Exercise details:
Transcribe the listing from its top line through the line with "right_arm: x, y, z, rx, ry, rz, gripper". Keep it exact, both ends included, and add nothing.

··· Information provided

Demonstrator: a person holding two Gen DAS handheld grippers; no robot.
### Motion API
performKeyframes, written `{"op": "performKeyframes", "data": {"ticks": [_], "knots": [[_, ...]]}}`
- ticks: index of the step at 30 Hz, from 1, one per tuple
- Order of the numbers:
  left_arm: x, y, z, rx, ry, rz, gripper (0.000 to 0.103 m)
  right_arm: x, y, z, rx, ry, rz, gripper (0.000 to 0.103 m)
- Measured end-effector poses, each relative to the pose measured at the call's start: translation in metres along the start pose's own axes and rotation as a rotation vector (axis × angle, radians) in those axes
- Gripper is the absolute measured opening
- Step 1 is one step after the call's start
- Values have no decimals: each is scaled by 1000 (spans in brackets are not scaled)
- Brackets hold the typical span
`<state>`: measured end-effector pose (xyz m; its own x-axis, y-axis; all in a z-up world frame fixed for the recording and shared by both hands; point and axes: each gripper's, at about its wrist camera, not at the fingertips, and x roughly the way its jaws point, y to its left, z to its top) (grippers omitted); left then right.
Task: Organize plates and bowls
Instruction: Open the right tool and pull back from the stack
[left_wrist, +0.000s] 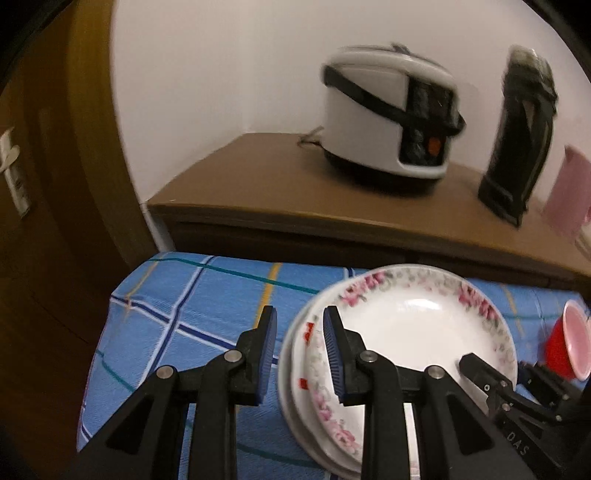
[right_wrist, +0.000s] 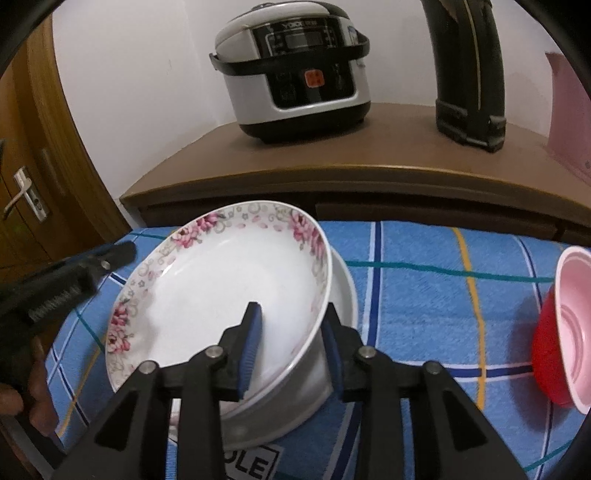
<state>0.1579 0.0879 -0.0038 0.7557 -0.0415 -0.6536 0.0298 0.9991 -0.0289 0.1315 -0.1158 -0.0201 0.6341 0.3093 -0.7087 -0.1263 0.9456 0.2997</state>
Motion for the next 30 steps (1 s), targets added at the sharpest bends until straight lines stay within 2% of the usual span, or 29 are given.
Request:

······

Solution to this problem:
Demonstrator: a person holding two Gen DAS handheld grippers; no robot.
### Motion API
performKeyframes, written `{"op": "performKeyframes", "data": {"ticks": [_], "knots": [[_, ...]]}}`
- ticks: index of the step at 30 Hz, from 1, one per tuple
- Order of the numbers:
  left_arm: x, y, z, rx, ry, rz, gripper (0.000 to 0.103 m)
  right_arm: x, y, z, rx, ry, rz, gripper (0.000 to 0.103 m)

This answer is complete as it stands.